Last Updated on 10, April 2014
Structured product usually provide some form of capital protection with the potential of upside. It is usually require the client to hold on to the investment for certain number of years. At maturity, the principle is returned. An additional bonus is provided if the underlying investments meet certain target. A structured product in reality invests in derivatives. Here is an illustration of how this work:
A simply to understand product is one which the underlying is share price of XYZ. At maturity if XYZ is below a strike price, the product return the investor’s capital. If XYZ’s share price exceeded the strike price, the product return the capital plus the profit of the share price.
Such a product is consists of a fiduciary call, consisting of a zero coupon bond and a call option. Mathematically it is X/(1+r)^T + c where X = par value of the bond at maturity while c is the value of the call option which at maturity is MIN[0, S-X] where S = share price at maturity.

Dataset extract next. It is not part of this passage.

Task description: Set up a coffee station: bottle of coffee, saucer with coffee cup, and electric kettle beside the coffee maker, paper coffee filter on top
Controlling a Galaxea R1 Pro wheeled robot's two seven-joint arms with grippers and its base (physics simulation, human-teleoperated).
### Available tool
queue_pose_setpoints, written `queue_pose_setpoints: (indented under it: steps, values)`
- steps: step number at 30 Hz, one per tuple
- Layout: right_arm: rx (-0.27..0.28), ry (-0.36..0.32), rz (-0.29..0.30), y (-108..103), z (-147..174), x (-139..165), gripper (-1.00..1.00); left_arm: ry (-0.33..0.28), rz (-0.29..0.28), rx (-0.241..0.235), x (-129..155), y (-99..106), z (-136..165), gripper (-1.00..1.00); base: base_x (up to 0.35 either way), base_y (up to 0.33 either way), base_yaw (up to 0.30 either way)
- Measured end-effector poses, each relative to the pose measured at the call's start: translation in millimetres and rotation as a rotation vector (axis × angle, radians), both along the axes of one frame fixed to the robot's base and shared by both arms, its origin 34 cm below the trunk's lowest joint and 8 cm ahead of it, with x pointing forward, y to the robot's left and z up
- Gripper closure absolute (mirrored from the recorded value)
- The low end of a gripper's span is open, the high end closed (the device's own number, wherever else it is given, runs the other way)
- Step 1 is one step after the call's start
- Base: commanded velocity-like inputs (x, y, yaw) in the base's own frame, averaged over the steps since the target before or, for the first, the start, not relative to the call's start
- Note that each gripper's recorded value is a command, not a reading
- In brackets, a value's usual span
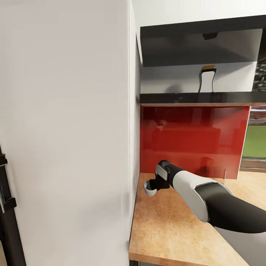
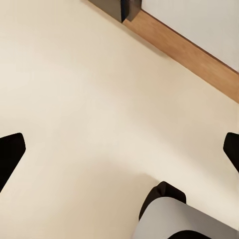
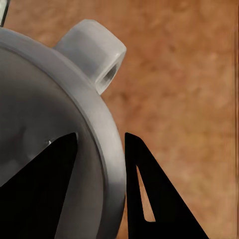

The bank hedges their risk selling another type of structured product known as a protective put or mathematically S + p where p = value of put option = MIN [0, X-S]. Under put-call parity, the two sets of equation are equivalent. The bank earns a profit by charging each side a spread.
The risk of such structured product is the default risk of the bond and the default risk of the option writer. You can see that the underlyings of the structured product are sophisticated and complicated derivatives which normally are used by the most sophisticated institution investors. Unfortunately such products have been sold to the man in the street. My advice is stay away from such product.